What the task requires: For this exercise, restate every line below word for word and drop the images.

===== Information shown =====

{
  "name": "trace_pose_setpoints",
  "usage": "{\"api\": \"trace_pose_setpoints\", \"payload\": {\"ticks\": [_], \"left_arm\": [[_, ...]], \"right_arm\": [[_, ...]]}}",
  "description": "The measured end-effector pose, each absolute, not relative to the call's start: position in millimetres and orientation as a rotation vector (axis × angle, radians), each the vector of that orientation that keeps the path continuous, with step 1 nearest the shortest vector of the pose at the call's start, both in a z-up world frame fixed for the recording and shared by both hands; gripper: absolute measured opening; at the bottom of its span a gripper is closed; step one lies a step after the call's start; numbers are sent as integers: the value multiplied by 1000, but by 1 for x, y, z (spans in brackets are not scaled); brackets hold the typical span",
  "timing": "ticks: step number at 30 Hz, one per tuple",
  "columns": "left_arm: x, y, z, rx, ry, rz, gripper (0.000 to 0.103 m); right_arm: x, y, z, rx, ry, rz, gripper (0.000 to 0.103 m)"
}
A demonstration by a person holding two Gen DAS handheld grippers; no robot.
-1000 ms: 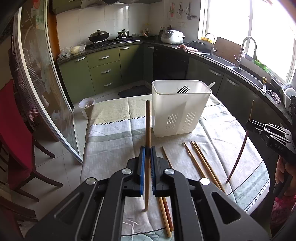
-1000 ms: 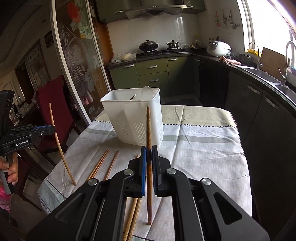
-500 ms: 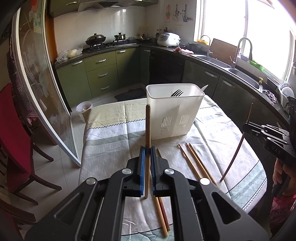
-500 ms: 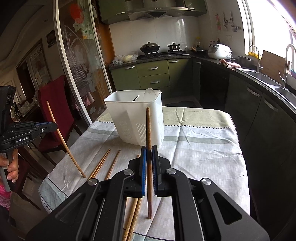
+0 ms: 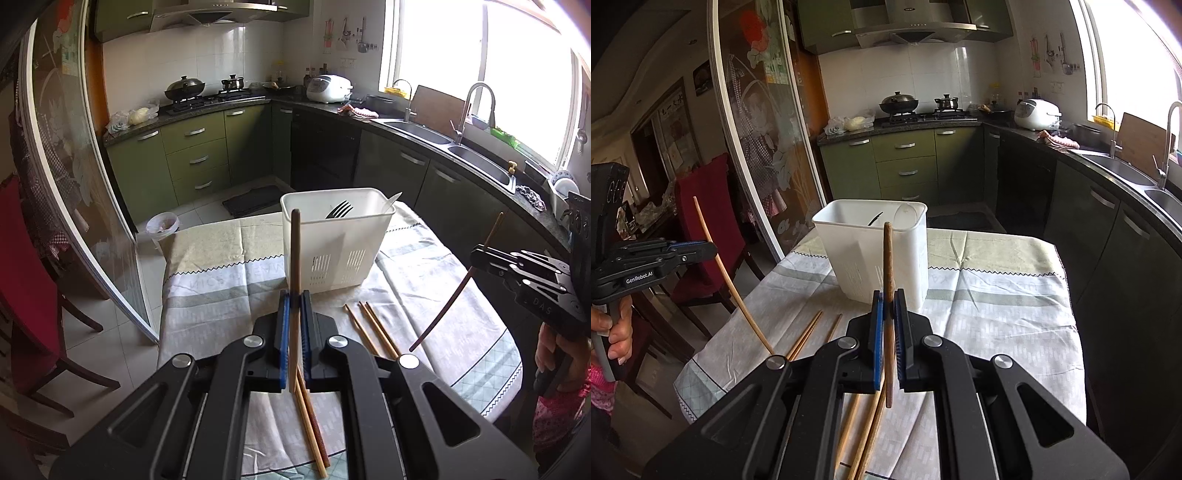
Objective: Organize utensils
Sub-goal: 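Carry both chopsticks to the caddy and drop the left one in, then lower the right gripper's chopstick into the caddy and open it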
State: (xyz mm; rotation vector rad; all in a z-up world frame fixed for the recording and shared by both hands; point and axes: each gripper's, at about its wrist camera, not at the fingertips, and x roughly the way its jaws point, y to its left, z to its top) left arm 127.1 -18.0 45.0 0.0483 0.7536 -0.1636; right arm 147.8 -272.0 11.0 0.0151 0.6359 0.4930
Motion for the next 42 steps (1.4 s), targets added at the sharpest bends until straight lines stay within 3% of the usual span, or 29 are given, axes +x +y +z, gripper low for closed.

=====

Written solution:
{
  "name": "trace_pose_setpoints",
  "usage": "{\"api\": \"trace_pose_setpoints\", \"payload\": {\"ticks\": [_], \"left_arm\": [[_, ...]], \"right_arm\": [[_, ...]]}}",
  "description": "The measured end-effector pose, each absolute, not relative to the call's start: position in millimetres and orientation as a rotation vector (axis × angle, radians), each the vector of that orientation that keeps the path continuous, with step 1 nearest the shortest vector of the pose at the call's start, both in a z-up world frame fixed for the recording and shared by both hands; gripper: absolute measured opening; at the bottom of its span a gripper is closed; step one lies a step after the call's start; numbers are sent as integers: the value multiplied by 1000, but by 1 for x, y, z (spans in brackets are not scaled); brackets hold the typical span",
  "timing": "ticks: step number at 30 Hz, one per tuple",
  "columns": "left_arm: x, y, z, rx, ry, rz, gripper (0.000 to 0.103 m); right_arm: x, y, z, rx, ry, rz, gripper (0.000 to 0.103 m)"
}
A demonstration by a person holding two Gen DAS handheld grippers; no robot.
-1000 ms: 
-1000 ms: 
-500 ms: 
-500 ms: 
+0 ms: 
Objective: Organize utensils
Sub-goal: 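Carry both chopsticks to the caddy and drop the left one in, then lower the right gripper's chopstick into the caddy and open it
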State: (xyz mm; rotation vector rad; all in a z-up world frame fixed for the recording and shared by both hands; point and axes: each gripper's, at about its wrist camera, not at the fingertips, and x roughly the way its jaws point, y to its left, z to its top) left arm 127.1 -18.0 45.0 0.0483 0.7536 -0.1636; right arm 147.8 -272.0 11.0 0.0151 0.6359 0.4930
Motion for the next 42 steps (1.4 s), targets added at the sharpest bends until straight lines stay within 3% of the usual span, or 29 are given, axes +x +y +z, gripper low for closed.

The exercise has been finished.